The HP IML log has 3 errors:
Critical - 2:38am - PCI Bus Error (Slot 0, Bus 0, Device 0, Function 0)
Critical - 2:48am - ASR Detected by System ROM
Caution - 2:49am - POST Error: M
CTS-Tech
Occasional Advisor

Re: Proliant DL380 G5 Locking Up?

HP thinks its an issue with the Memory Controller. They sent out a Tech and installed a new motherboard. We updated the firmware and will wait to see if the issue happens again...
bigiron
New Member

Re: Proliant DL380 G5 Locking Up?

We have the same problem with one DL380 G5 Product ID# 459584-005.
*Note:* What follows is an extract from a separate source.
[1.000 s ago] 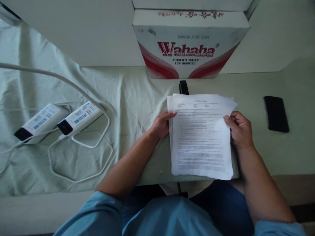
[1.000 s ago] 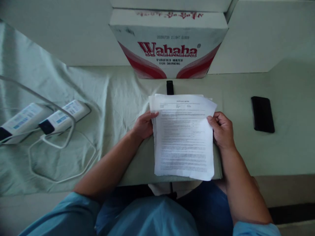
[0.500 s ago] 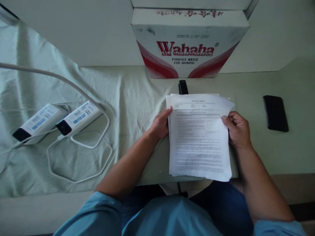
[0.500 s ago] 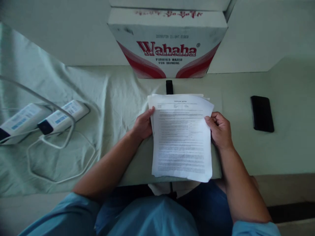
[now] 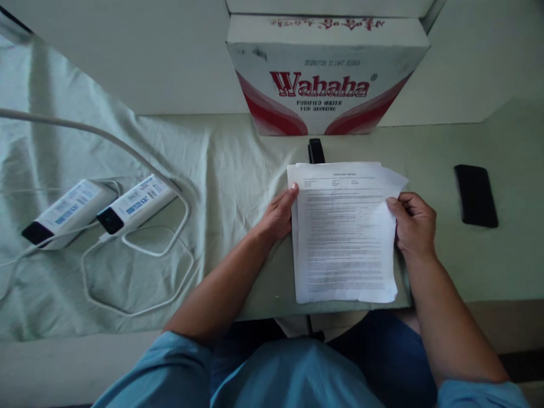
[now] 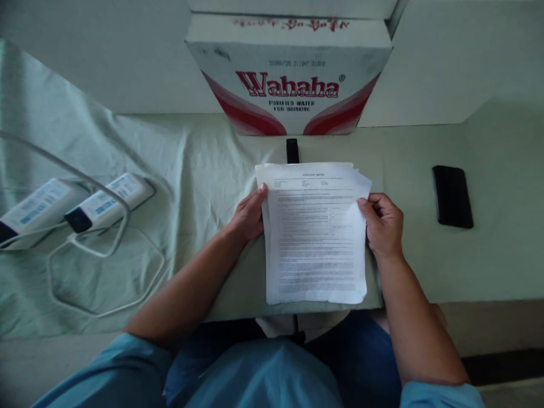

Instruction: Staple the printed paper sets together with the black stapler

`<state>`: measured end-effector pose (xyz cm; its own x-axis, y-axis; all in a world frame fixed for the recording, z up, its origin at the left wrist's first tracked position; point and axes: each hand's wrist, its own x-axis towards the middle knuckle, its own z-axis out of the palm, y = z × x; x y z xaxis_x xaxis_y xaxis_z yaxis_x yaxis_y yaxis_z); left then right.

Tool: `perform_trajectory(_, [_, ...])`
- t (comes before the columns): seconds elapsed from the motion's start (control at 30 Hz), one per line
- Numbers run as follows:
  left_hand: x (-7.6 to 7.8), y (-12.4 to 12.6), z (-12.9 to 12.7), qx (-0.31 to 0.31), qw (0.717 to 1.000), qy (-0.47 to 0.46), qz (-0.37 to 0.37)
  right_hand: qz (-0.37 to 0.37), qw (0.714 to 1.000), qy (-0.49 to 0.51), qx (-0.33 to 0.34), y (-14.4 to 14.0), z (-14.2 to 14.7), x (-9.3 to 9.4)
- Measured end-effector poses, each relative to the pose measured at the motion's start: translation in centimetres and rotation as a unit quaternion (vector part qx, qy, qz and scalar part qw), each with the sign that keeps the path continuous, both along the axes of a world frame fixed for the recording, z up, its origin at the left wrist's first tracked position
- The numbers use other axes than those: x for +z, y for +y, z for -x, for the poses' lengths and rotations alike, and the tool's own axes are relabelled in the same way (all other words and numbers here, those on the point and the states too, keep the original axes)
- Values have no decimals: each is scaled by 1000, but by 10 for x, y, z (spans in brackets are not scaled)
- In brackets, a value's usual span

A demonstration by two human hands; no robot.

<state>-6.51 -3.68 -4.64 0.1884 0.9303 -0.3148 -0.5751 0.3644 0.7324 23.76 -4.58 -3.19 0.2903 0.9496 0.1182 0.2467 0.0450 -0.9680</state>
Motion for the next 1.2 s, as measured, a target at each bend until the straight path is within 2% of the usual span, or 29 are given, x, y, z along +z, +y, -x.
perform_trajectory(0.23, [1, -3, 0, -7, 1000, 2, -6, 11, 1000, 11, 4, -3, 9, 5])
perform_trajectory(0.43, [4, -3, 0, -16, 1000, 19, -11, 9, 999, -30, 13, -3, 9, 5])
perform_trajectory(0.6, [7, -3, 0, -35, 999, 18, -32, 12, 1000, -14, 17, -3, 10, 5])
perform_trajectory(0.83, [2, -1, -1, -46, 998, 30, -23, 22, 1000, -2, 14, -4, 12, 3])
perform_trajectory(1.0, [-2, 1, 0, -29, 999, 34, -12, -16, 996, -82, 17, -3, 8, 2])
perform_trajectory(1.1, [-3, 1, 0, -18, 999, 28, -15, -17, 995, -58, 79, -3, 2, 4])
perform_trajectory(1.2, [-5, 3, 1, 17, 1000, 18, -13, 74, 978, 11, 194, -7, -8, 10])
The server locks up every other day. I've installed different OSes:
* Server 2003 R2 (32 & 64 bit)
* Server 2008 R2 (64 bit)
* ESXi 4.1

All hang every other day. HP replaced the drive backplane and motherboard but that didn't fix the problem.

I'm running memtest86+ right now to verify the RAM but if it hang then I can't really tell if it's bad RAM or not. iLO and OS are not providing any useful log.

Right now it's either the RAM, CPU, harddrive, or RAID controller is causing the lock up but HP really can't provide any useful troubleshooting tool.

HP also asked me to use an HP boot CD (I think from smartstart CD) to run diagnostic and generate a report but whatever we got from that didn't help because we're still having the same problem.